O advogado Nabor Bulhões criticou o relator do caso, Francisco Falcão, por agendar data para o julgamento sem que as demais fases do processo tenham sido devidamente concluídas.
“Há uma longa exposição em que se mostra e demonstra que essa sessão de julgamento foi designada como primeiro ato antes da expedição das notificações. A lei processual estabelece: denúncia, notificação, oferecimento das defesas, manifestação do Ministério Público sobre documentos, não sobre réplicas às defesas, e finalmente, pedido o dia para julgamento. O julgamento foi marcado para uma data e se fez uma espécie de corrida para alcançar a prática de todos os atos que integram o devido processo legal para chegar àquela data e ser possível o julgamento. Foi isso que ocorreu. O eminente ministro (Francisco Falcão) se esforçou, mas não conseguiu. Porque há ainda etapas do devido processo legal, na dimensão do que se denomina de contraditório preambular a se preencher”, disse Bulhões.

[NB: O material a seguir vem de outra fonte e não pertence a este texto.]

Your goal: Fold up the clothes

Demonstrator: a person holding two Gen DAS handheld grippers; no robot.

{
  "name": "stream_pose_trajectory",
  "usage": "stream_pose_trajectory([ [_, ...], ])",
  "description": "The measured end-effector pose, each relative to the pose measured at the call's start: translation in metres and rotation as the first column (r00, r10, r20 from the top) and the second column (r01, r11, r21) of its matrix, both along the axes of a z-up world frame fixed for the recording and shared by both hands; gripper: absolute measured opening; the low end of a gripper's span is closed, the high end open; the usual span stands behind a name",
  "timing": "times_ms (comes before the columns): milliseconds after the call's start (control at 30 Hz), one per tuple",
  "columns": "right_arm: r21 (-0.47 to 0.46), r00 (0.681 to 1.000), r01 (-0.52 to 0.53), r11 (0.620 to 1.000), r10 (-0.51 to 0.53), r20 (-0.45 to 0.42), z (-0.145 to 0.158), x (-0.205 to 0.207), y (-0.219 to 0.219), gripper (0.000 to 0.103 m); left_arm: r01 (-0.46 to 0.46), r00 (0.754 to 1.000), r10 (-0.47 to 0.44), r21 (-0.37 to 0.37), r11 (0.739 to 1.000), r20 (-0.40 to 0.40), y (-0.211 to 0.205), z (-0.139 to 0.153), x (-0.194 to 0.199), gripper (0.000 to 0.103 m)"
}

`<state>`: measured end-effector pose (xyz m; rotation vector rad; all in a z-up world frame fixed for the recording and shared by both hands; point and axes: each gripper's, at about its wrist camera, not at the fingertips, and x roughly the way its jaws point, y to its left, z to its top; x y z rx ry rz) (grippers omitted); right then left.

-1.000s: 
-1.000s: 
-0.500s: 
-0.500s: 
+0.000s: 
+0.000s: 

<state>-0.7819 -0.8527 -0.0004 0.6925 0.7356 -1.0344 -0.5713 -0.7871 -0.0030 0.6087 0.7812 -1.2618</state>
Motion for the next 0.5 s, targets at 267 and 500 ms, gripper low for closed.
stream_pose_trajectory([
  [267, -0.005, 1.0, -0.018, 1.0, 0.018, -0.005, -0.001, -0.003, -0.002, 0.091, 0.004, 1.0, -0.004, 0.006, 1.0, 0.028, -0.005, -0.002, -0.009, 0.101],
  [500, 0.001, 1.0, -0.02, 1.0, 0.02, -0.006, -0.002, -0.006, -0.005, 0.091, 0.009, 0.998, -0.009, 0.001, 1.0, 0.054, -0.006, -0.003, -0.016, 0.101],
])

O representante da DPU (não foi possível identificar) também estranhou. O órgão chegou a ser cogitado pelos ministros Nancy Andrighi e Herman Benjamin para atuar na defesa de acusados na eventualidade dos advogados alegarem novamente não terem tido acesso e tempo hábil para analisar novas peças da PGR incluídas até o dia do julgamento. A ideia não prosperou.
“Existe um princípio até dentro da Lei Complementar da DPU, que trata do defensor natural. O processo não chegou nem a ser distribuído. Então, como o Dr. Bulhões narrou, esse processo, os prazos, na realidade os prazos nem foram abertos, não é nem que findaram. Então, a DPU também não tem conhecimento de quem são seus assistidos. O processo de fato não está maduro para julgamento, diria que menos que isso”, disse o defensor público.
Os ministros Luís Felipe Salomão e João Otávio Noronha criticaram que o julgamento tenha sido pautado nessas condições e sugeriram que sequer fosse marcada uma data até que o processo de fato estivesse “maduro” para ser levado ao Plenário da Corte Especial.
O presidente do STJ, ministro Humberto Martins, concordou que não houvesse uma nova data específica, mas deixou nas mãos do relator a definição.
Francisco Falcão reconheceu o direito das defesas, como já havia feito ao sugerir o adiamento, e decidiu retirar o processo de pauta sem que haja uma nova data específica para que ele retorne ao Plenário da Corte. Falcão disse, ao se dirigir a Bulhões, que seu objetivo, como magistrado, é ser célere e que em seu gabinete, como é de conhecimento do meio, os processos não dormitam.
O canal do YouTube do STJ retirou do ar a discussão dos ministros.
Saiba mais
O processo é referente à denúncia da PGR de suposta compra irregular de respiradores hospitalares durante a primeira onda da pandemia, em 2020. Além de Wilson Lima e Carlos Almeida, outras 16 pessoas foram denunciadas, entre empresários e servidores públicos.
Na manhã desta quarta, foi deflagrada a quarta fase da operação Sangria. Desta vez, o alvo da investigação é o contrato do hospital de campanha da Nilton Lins. Mandados de busca e apreensão e prisão foram cumpridos em Manaus. Em um dos endereços, a Polícia Federal foi recebida a tiros.